Aurelia De Martin Pinter
Opera 1^ classificata
Metamorfosi
Mi faccio vento di brugheria
e porto via con me il velo
che ottenebra la mente,
la mano che uccide,
le urla laceranti di bimbi
invecchiati dal dolore.
Mi faccio acqua sorgiva
e inondo di fiumi di luce
ogni angolo nero assetato di me.
Mi faccio fertile di terra di pianura
e partorisco il seme
che non inaridisce mai,
il germoglio che resiste,
la foglia che non cade.
Mi faccio orecchio
per catturare ogni sussurro
del cuore del mondo,
parole non dette,
sillabe mute
del silenzio dell’anima.
Mi faccio narici
per respirare il profumo intatto
del mare
non ancora solcato
da navi nemiche,
all’alba dell’umanità.
Ugo De Santis
Opera 2^ classificata
Cipressi
Sfiorare le cime degli alberi
con lo sguardo perso oltre i confini,
sentirne il profumo del verde
che ci confonde persino la mente,
guardarle ondeggiare sospinte dal vento
come altalene per angeli inquieti,
cipressi in ricordo di morti adorati
in un mondo che non ha memoria,
cipressi in ricordo di morti sbagliate
in un mondo che odia anche gli alberi.
Cinzia Del Vecchio
Opera 3^ classificata
Luna
Ascolto
la goccia costante.
La lacrima eterna.
La notte mi accompagna,
e da lei rubo sogni
di nuove vite,
per restituirli al mattino
dopo averli vissuti.
Le mie dita
saranno presto rapite
da tremanti battaglie.
Come un artista impazzito
che dimentica ogni errore
guarda se stesso
e sorride.
Le dita tra i capelli.
A cercar di vecchie follie.
Treni e città.
E tu che osservi.
Rosa Maria Corti
Opera 4^ classificata
Meriggio d’estate
Sparute ginestre vicino alle finestre,
salvia scarlatta in un vaso di latta.
Una zappa, un rastrello posati in un canto,
lunghe onde di fieno nel campo.
Cercavo la poesia di un papavero rosso,
l’azzurro del fiordaliso,
l’ombra di un sorriso:
brandelli di fatica e sudore ho trovato
in questo meriggio d’estate
sotto un cielo infuocato.
Lavinia Cioli
Opera 5^ classificata
Un dolce sonno
Se morir altro non fosse
Che infinito e dolce sonno,
Affiderei tutti i miei giorni
Al sol dell’imbrunire…
E nel socchiudersi degli occhi
Velocemente vedrei svanire
Umani affanni, ansiosi dubbi e vecchi
Frammenti di speranza…e di sua fine.
Cos’io potrò mai dire, a ‘si tal punto
Se non mostrar le nude mani al cielo
E ‘sì pregar, qualunque Dio, allorché giunto
Il mio momento, copre la paura con un velo?

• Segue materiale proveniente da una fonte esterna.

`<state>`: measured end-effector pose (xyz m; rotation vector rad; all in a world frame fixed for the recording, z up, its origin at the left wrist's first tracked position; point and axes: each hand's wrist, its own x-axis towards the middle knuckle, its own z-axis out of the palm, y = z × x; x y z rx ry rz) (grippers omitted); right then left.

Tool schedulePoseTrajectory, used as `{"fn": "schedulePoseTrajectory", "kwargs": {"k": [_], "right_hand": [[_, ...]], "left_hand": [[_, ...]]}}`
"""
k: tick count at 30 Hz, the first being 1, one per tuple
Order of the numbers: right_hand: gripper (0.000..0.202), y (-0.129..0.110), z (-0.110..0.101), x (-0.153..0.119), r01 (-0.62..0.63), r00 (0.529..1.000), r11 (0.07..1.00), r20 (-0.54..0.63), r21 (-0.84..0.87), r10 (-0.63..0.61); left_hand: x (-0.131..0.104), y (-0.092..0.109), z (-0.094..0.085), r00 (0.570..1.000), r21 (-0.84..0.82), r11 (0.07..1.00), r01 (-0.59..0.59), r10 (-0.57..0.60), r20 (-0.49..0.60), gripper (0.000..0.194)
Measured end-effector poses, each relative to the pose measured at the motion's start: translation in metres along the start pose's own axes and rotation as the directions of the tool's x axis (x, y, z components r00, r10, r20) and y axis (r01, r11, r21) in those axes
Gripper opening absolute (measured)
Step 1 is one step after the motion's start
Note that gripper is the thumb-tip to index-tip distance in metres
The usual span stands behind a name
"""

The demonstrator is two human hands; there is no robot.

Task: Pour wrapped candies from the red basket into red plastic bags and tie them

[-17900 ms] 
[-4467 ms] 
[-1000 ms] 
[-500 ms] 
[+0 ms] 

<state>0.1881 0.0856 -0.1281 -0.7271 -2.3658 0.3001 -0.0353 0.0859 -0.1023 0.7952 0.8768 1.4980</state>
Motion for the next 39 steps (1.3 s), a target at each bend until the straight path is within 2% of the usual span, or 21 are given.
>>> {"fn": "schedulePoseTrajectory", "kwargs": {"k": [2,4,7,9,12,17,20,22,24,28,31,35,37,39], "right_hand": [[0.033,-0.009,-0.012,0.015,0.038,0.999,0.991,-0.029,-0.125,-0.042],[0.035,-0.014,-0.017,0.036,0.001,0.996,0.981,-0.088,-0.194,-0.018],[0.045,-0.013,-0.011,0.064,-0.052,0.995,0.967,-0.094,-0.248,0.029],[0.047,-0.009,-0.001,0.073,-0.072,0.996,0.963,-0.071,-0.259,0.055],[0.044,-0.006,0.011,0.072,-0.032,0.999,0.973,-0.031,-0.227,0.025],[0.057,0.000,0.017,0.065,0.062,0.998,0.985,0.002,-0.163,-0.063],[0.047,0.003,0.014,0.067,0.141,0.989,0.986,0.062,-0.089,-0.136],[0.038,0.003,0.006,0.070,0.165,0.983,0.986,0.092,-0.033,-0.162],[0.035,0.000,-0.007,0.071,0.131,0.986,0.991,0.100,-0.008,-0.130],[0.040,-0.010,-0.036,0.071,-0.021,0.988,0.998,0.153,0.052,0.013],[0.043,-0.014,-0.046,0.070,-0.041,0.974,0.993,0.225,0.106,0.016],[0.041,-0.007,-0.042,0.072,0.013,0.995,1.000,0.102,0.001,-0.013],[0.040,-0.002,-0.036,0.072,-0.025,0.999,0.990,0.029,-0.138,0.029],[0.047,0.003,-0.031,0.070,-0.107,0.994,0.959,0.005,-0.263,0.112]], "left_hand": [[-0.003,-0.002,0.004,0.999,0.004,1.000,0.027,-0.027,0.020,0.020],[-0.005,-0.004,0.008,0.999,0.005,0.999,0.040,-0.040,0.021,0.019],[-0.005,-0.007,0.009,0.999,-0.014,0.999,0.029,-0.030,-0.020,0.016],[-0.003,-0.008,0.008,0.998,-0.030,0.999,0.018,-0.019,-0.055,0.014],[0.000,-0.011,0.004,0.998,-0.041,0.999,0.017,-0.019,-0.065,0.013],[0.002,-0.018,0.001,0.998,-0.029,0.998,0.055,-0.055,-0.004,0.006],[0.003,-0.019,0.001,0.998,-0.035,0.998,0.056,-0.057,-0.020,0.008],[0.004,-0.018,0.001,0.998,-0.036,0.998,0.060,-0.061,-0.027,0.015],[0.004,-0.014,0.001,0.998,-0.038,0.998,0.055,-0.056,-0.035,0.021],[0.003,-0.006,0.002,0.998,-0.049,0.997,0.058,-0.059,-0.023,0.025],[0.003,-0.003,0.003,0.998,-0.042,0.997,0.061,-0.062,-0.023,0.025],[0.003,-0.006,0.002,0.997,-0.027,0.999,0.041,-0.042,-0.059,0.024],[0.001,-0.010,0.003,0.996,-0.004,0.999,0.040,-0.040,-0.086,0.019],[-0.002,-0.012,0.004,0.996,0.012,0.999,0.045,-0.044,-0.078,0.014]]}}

Come vorrei nell’illusione andare
Tra care genti, senza nutrir terrore.
Come vorrei…ancora allor sperare
Di trovare pace, serenità…amore.
Romano Scaffardi
Opera 6^ classificata
Solo
Non voglio fare il solito piagnisteo
non voglio parlare
di sera che scende
di luna che sale
di stelle che brillano,
di solitudine.
Ma è difficile essere allegri
mentre – solo –
in questa casa – dormitorio
faccio il bilancio dei miei giorni.
“L’età d’oro”, c‘è chi l’ha definita.
Solo di una solitudine voluta e subita
mi stendo sul letto
mi alzo e mi stendo ancora.
Il giradischi suona Stan Getz
ma il suo sassofono non può togliermi
il senso di impotenza e di accesa indocilità
di incapacità di vivere
che mi assale. – appunto –
di vivere come vivo.
Rina Ravera
Opera 7^ classificata
Vecchio
Nel dolce calar della sera
le tue mani fremono
unite nella preghiera.
I tuoi occhi ormai stanchi
fissano ritratti lontani
appesi alle pareti.
La tua bocca scarna e tremante
canta lievi ninne nanne
che oramai più nessuno ascolta.
Ma un timido e dolce sorriso
illumina per incanto il tuo volto
se un piccolo bacio di bimbo
si posa lieve sulla tua fronte.
Claudio Bellini
Opera 8^ classificata
Ester ha solo i papaveri
come amici
e li pensa anche di notte,
quelle notti che sono più scure,
quando anche le stelle
hanno timore di ferirsi.
Ester conta le attese
che come ragni rigano la gola
di noduli irrisolti
ed i secondi diventano chiodi
dove la ruggine immane comanda.
Ester e le sue gambe
a rotelle,
crisalide rinchiusa nella morsa
della diversità.
Scivola sui vetri
una lacrima fredda come neve,
gelida carezza
di cuore sfregiato.
Oltre la finestra
Ester sogna ancora,
una sedia colma di papaveri
e la corsa di un’ora.
Emilio Dezani
Opera 9^ classificata
Bambini
E vi penso, bambini inermi persi nel nostro tempo di uomini avvinti
solo dall’odio di un mondo, confuso dalla noia, non sapete più giocare
né perdere né vincere…
Bambini misurati dal contagocce, fiutati dal destino incerto della scienza
rapiti dal dolore della guerra, violentati dalla mano degli adulti distratti
scolpiti nella memoria dell’inganno!
Dolci parole devono attraversare i vostri cuori, non paura, odio, guerra
e noi distratti dalle nostre virtù, vi abbandoniamo lungo il sentiero di
una vita sconosciuta…
Cosa vi stiamo regalando, perché non abbiamo rispetto della vostra
innocenza perché?
Voi miei, nostri bambini, nostro futuro mai più passato, insegnateci
qualcosa della vostra innocenza, e provate a graffiare il nostro volto, ma
non ci abbandonate alla nostra noia di adulti…
Franco Casadei
Opera 10^ classificata
Corsie d’ospedale
Al mattino percorro
corsie di dolore,
di odori
che la notte ha condensato
nell’attesa lunga di un albore
fra sofferte mura
e cuscini umidi
del tempo che non scorre
enigmi d’occhi
mani adagiate bianche
a sera in casa si conserva,
nella memoria
l’eco degli sguardi
ed un silenzio bianco
ferito dai lamenti.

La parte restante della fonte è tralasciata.